Que durante una infancia misericordiosamente corta, en esta Bogotá tan lánguida y tan precaria que siempre ha definido a las personas de acuerdo con el colegio del que se graduaron, la gente solía ponerme un lamentable “pero” apenas se enteraba del lugar en el que yo estudiaba: “es raro, pero es del Moderno”, decían los arribistas; “es del Moderno, pero es raro”, decían los chauvinistas de la clase media. Y sí era extraño estudiar ahí. Sí se sentía uno a salvo y bogotano y obligado a hacer el último chiste de la conversación. No había un lugar tan envolvente, tan admirable y tan bello en la ciudad.
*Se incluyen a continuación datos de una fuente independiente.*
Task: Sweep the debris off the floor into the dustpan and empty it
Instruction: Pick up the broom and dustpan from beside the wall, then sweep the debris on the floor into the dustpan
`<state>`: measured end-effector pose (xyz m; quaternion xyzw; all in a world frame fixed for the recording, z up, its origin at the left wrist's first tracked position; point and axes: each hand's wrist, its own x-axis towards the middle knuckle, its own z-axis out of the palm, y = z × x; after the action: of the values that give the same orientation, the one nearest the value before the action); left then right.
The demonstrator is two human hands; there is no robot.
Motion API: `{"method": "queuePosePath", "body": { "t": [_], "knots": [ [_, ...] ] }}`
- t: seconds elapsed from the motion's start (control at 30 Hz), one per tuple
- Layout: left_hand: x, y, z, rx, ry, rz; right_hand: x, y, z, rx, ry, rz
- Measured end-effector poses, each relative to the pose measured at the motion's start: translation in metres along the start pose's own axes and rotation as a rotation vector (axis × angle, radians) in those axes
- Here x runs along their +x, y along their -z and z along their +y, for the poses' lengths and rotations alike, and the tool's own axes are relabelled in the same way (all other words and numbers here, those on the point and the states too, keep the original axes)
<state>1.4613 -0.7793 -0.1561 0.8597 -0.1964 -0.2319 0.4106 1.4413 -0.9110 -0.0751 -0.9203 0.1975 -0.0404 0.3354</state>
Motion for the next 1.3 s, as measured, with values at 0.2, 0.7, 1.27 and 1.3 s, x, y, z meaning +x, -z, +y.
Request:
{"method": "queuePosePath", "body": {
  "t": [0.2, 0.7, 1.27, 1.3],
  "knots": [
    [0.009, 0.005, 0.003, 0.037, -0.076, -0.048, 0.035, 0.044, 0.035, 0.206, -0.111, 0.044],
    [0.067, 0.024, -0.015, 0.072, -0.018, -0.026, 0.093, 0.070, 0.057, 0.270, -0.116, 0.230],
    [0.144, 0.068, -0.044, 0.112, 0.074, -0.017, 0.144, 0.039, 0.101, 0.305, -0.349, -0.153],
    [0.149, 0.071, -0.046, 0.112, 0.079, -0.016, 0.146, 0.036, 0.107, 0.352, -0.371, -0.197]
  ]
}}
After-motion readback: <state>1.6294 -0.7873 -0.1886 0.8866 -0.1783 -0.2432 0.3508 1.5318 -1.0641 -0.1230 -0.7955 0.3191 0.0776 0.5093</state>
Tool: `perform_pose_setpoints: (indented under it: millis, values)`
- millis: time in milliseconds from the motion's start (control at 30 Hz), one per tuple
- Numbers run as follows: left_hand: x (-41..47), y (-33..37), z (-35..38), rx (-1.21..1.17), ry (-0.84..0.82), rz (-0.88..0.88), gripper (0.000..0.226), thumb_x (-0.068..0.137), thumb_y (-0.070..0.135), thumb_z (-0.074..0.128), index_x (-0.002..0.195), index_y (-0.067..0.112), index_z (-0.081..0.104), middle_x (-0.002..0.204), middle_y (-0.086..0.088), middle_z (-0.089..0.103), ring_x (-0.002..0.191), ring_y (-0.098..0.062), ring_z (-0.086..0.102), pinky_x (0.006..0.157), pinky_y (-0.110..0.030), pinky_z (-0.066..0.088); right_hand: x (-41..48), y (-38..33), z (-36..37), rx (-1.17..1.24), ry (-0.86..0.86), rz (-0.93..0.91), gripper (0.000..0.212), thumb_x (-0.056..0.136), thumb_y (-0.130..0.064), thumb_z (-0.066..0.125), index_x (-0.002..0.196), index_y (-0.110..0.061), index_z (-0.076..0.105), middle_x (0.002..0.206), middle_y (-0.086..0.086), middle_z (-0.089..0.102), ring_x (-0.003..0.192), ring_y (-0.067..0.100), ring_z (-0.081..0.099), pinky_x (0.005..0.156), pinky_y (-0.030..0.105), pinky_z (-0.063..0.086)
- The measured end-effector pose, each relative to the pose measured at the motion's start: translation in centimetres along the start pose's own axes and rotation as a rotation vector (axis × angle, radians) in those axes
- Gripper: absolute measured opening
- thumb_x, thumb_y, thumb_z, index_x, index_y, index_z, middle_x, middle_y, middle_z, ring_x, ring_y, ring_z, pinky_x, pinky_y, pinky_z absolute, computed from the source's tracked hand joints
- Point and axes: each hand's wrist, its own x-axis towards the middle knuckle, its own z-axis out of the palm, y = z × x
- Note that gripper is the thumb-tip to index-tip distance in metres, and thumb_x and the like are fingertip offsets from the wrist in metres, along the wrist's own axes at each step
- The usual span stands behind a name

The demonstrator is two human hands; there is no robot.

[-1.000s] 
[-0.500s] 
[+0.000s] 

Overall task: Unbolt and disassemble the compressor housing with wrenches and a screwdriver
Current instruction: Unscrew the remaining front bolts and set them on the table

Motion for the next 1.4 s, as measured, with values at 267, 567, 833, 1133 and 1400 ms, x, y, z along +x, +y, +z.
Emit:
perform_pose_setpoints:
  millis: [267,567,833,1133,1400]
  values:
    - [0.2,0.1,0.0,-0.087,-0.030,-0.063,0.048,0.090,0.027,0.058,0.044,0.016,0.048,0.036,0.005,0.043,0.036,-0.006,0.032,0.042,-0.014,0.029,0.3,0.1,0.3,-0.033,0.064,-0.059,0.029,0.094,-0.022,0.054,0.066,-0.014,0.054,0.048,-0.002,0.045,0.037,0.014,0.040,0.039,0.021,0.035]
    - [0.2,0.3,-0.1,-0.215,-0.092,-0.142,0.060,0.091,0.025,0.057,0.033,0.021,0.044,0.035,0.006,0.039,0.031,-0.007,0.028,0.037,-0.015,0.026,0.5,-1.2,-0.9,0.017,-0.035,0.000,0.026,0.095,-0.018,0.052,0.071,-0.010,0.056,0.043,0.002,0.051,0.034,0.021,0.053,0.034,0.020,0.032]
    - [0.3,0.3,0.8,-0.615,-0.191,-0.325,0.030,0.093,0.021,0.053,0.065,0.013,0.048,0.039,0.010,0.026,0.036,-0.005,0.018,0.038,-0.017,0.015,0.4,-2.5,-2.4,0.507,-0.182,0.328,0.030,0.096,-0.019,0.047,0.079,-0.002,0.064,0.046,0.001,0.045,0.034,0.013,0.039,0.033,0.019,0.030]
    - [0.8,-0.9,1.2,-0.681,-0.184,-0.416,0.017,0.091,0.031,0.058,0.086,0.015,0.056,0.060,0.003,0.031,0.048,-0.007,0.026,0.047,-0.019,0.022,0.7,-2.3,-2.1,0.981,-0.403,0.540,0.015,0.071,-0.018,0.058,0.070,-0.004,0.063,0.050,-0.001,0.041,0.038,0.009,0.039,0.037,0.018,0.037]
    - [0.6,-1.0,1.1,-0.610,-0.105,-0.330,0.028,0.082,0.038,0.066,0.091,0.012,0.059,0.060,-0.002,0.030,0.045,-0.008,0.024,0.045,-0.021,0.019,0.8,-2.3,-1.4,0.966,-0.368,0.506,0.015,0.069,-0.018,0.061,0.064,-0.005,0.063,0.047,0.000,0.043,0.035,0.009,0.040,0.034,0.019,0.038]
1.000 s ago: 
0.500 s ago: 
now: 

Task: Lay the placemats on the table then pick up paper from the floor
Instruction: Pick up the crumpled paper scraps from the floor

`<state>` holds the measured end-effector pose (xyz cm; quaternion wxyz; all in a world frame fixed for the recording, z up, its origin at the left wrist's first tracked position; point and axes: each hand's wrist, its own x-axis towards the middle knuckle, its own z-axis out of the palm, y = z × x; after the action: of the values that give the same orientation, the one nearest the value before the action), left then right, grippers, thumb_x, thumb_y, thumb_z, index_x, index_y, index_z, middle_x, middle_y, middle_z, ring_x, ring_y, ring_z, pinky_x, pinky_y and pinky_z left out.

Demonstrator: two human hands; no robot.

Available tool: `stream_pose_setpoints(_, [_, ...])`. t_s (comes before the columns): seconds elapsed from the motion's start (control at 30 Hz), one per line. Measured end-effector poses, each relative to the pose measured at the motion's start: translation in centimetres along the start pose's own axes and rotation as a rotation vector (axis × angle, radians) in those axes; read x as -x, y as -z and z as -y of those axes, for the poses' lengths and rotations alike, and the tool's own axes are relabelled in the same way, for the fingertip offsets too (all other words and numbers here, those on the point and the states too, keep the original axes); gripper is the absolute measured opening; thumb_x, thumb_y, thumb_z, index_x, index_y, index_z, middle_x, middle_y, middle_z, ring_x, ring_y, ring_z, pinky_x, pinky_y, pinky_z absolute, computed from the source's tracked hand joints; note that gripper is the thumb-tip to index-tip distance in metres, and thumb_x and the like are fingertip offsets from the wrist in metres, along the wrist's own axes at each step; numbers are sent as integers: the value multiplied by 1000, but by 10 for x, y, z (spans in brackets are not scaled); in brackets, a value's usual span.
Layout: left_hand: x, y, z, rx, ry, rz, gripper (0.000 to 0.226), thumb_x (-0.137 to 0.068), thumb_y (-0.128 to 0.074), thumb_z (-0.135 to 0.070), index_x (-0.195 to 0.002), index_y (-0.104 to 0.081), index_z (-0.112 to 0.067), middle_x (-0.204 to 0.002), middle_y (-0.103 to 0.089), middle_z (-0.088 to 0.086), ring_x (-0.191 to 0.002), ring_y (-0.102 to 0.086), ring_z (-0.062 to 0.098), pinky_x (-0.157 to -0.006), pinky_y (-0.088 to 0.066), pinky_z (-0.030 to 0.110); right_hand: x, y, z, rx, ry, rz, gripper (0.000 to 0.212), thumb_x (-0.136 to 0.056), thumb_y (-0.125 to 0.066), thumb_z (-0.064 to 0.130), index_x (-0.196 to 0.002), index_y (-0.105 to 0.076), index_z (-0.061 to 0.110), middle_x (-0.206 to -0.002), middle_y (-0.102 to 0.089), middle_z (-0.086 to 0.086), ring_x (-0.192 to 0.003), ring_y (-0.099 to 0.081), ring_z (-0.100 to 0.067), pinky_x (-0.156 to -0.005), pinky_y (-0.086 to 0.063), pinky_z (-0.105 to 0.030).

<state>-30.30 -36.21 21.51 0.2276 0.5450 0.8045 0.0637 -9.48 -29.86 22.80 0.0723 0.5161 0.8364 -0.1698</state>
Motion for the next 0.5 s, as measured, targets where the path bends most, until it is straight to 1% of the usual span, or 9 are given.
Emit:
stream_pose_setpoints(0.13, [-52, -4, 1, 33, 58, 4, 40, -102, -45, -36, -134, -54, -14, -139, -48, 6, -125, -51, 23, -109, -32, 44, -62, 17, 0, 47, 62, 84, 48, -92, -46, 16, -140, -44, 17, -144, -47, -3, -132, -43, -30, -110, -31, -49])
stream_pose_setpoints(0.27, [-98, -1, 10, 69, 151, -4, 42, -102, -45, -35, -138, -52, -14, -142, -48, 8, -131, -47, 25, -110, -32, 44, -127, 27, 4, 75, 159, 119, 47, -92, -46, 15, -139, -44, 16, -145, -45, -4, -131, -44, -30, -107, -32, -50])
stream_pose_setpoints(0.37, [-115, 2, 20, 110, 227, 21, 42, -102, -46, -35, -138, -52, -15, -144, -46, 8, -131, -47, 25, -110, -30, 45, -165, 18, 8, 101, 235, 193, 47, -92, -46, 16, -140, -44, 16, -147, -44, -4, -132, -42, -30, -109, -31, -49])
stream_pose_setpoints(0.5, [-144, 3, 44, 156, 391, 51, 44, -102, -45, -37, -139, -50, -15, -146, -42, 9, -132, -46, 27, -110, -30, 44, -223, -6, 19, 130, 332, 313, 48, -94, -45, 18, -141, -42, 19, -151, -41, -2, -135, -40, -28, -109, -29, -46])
Y los que iban a otros colegios, que no sabían, por ejemplo, que solo unos pocos gimnasianos tenían mucho dinero, pensaban que todo el que entraba por las 74 con 9ª pertenecía a la aristocracia.
Y sin embargo, quizás porque para mí el mundo era ese y nada más que ese, de pronto porque me pasé esos trece años en aquellos campos tan verdes demasiado preocupado por las cosas de todos los días, tardé en darme cuenta de que –según el auditorio– ser del Gimnasio Moderno podía ser una suerte de privilegio, de tatuaje, de marca de estilo, de estigma.
Qué más me ha pasado a mí por haber estudiado en el Moderno. Que aquel sábado 14 de agosto de 1993 en el que presenté el examen del Icfes, tan absurdo, al temible supervisor le dio por decirles a mis compañeros de salón no solo que yo estaba cumpliendo años, sino que venía “del colegio de los presidentes”, y entonces vinieron las rechiflas. Que ya en la universidad, que comparada con el colegio me pareció sin humor y sin colores, un tipo iracundo se me acercó un día a decirme que él odiaba a “los niños del Moderno”. Que en mis primeros trabajos, de las correcciones de anuarios a las clases de literatura, ciertas personas se sintieron incómodas a mi lado y ciertas más pensaron que yo era de fiar. Que un par de veces me he encontrado con este elogio injusto: “pero usted no parece del Moderno”. Y muchas veces más, en los momentos incómodos y ajenos que no faltan, me he refugiado en reparadoras conversaciones sobre los protagonistas del colegio: del fundador, don Agustín Nieto, al gran maestro, don Pompilio Iriarte.
El legendario Gimnasio Moderno está cumpliendo cien años de haber sido fundado: es, en todos los sentidos, un verdadero monumento nacional. Y podría yo seguir siendo ingenioso al respecto por unas frases más, que lo aprendí en los viejos edificios del colegio, pero, viendo las líneas que me quedan, debo decir que celebro el lugar en donde hice la primaria y el bachillerato porque lo conozco bien y sé que es un paréntesis del mundo, porque fue allá donde conocí a tres de mis mejores amigos (y a estas alturas de mi calvicie también son mi familia) y porque fui testigo de que allí les enseñaban a las personas a criticar y a parodiar y a encogerse de hombros con más compasión que hastío ante el indescifrable hecho de la vida.